*Task details*: Beginning with the line that has "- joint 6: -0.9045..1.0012", please write out each remaining line of the listing below, word for word.

*Exercise data*:

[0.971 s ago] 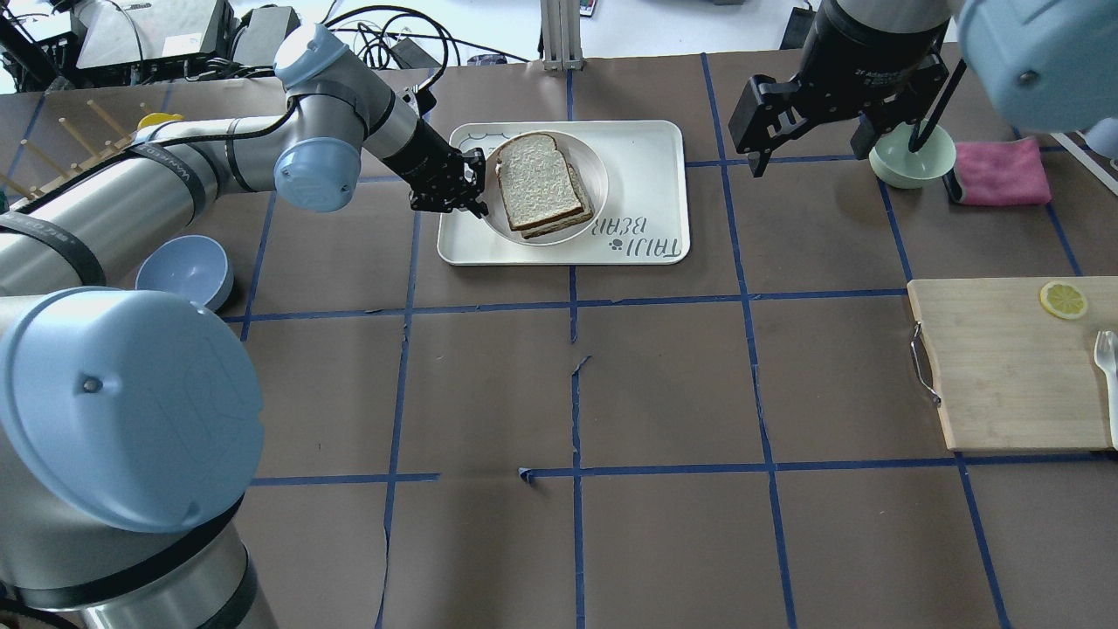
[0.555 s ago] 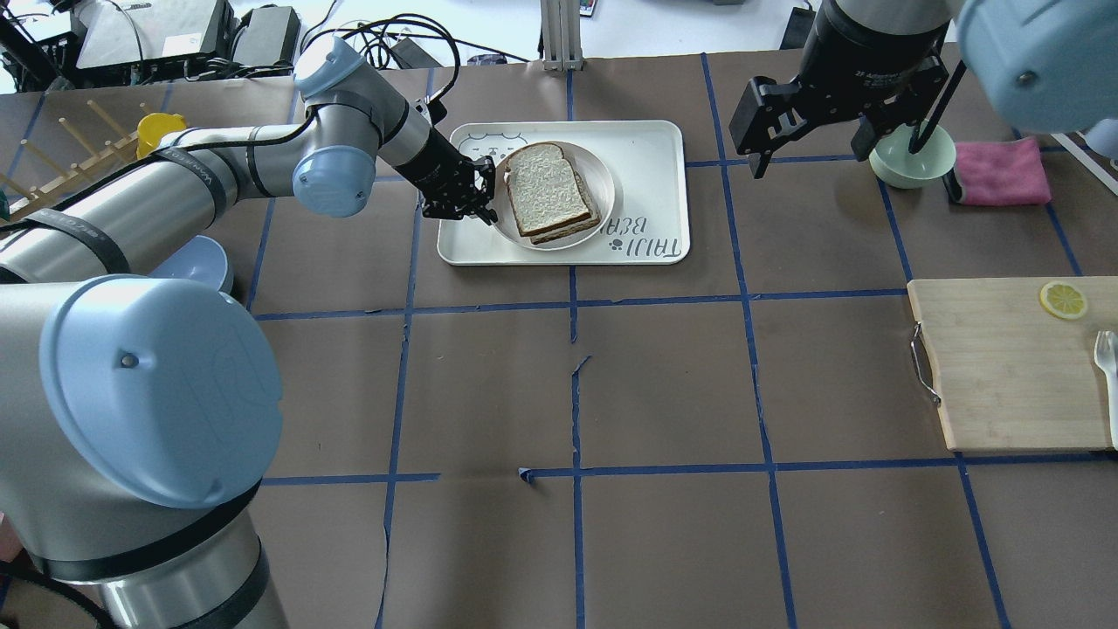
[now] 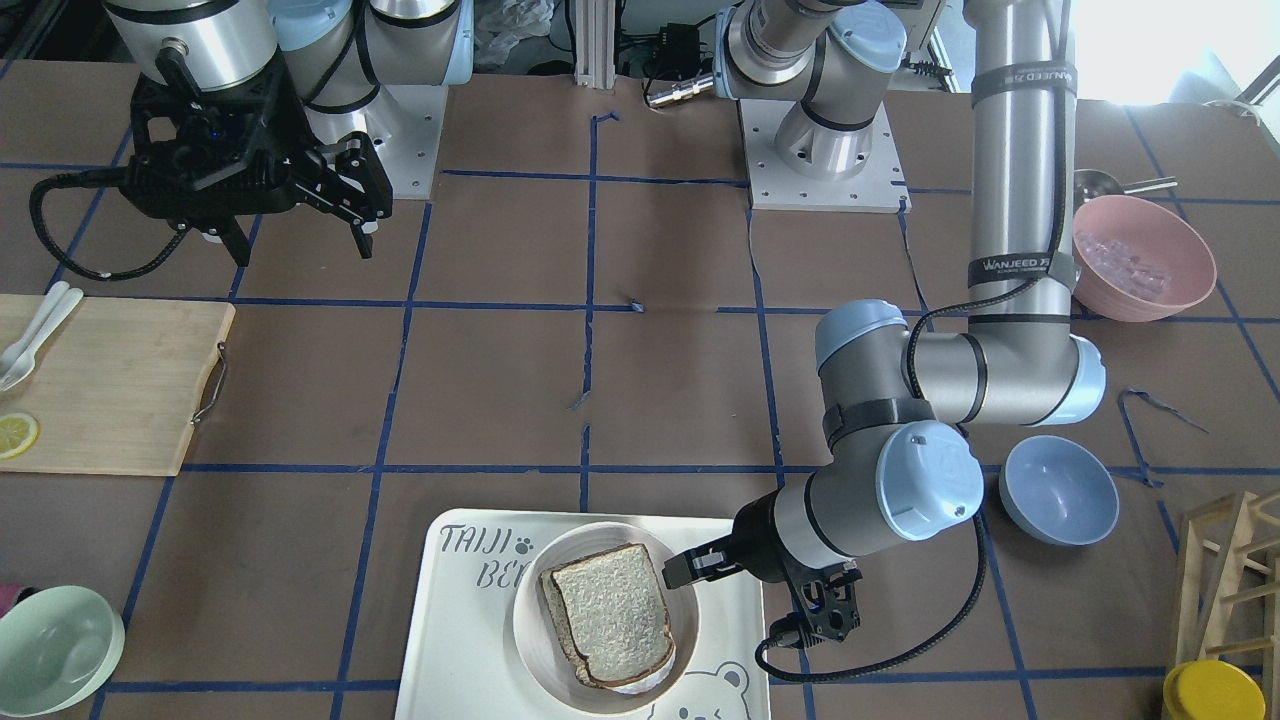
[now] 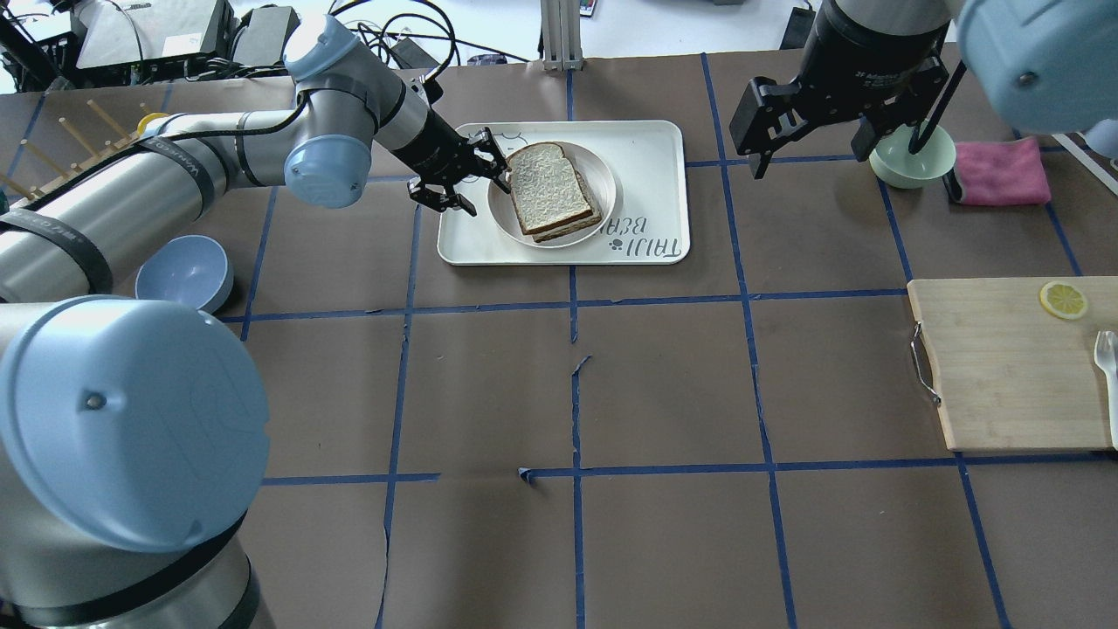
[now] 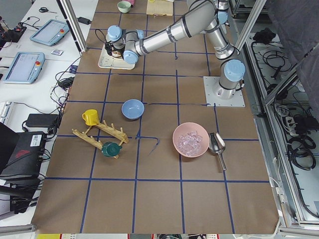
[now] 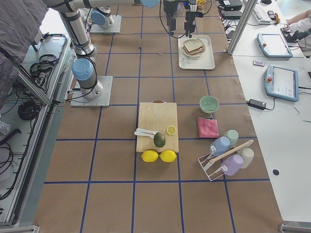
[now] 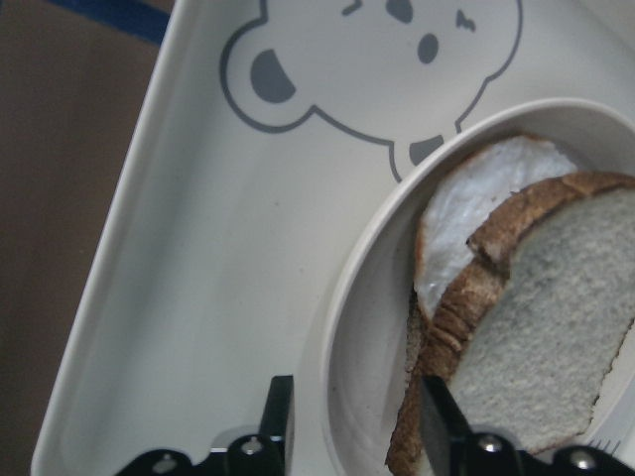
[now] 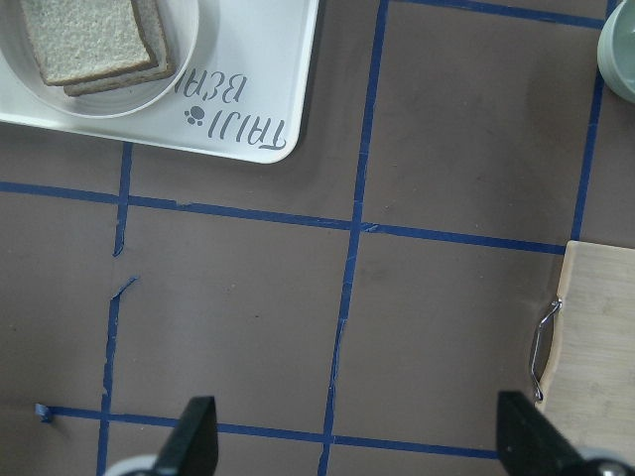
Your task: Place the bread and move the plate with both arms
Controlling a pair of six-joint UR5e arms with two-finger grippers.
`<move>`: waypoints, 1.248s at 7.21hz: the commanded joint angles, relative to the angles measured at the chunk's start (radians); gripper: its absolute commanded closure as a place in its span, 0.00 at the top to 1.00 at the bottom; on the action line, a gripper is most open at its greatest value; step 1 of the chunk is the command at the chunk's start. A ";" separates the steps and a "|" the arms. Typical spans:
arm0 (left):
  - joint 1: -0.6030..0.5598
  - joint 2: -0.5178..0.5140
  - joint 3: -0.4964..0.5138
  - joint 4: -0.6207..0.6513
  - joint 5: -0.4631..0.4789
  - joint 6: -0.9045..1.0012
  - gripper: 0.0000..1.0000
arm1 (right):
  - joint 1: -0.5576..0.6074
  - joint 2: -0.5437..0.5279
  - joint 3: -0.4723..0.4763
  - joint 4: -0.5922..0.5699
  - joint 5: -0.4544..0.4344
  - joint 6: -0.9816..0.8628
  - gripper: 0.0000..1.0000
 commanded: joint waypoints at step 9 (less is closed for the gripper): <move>0.003 0.614 -0.113 -0.491 0.421 0.305 1.00 | 0.000 0.001 0.001 0.000 -0.001 0.000 1.00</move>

*Answer box*:
  - joint 6: -0.9045..1.0012
  - gripper: 0.0000..1.0000
arm1 (right):
  - joint 1: -0.5576..0.6074
  - joint 2: -0.5437..0.5279
  - joint 3: -0.4723..0.4763
  - joint 4: -0.5922..0.5699
  - joint 5: -0.4544..0.4344
  - joint 6: -0.9816..0.8628
  - gripper: 0.0000..1.0000
 commanded: joint waypoints at step 9 (less is closed for the gripper): <move>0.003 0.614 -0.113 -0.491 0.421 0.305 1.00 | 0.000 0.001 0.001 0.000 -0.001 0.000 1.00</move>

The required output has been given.